## EXERCISE PROMPT
Whenever a line in the listing contains "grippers", copy that line.

## COLLECTED DATA
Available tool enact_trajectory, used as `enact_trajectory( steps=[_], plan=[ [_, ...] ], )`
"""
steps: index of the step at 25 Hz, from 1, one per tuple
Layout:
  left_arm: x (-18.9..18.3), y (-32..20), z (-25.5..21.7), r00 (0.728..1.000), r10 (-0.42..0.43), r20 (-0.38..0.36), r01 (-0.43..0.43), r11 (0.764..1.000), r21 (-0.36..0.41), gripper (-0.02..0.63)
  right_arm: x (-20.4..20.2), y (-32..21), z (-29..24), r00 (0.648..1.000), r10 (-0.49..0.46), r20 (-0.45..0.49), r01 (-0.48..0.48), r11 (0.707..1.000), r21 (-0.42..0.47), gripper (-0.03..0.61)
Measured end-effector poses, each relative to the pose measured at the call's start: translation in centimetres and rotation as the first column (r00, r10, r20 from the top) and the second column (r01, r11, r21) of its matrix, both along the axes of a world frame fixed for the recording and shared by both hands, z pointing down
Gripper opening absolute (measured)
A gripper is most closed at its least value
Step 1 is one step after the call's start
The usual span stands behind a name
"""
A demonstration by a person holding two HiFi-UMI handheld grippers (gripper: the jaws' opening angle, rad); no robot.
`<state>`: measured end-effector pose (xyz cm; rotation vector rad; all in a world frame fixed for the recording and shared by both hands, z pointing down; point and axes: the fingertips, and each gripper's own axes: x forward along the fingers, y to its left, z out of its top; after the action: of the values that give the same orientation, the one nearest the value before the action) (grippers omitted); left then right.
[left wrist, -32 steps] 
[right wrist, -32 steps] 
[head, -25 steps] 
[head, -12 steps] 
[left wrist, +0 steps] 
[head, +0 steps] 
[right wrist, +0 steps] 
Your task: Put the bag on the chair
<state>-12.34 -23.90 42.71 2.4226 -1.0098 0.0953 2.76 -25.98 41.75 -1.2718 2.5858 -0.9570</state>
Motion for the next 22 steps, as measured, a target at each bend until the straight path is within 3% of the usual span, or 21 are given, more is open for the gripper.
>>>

## RESPONSE TO THIS EXERCISE
A demonstration by a person holding two HiFi-UMI handheld grippers (gripper: the jaws' opening angle, rad); no robot.
`<state>`: measured end-effector pose (xyz cm; rotation vector rad; all in a world frame fixed for the recording and shared by both hands, z pointing down; point and axes: the fingertips, and each gripper's own axes: x forward along the fingers, y to its left, z out of its top; after the action: of the values that give the same orientation, the one nearest the value before the action) (grippers omitted); left then right.

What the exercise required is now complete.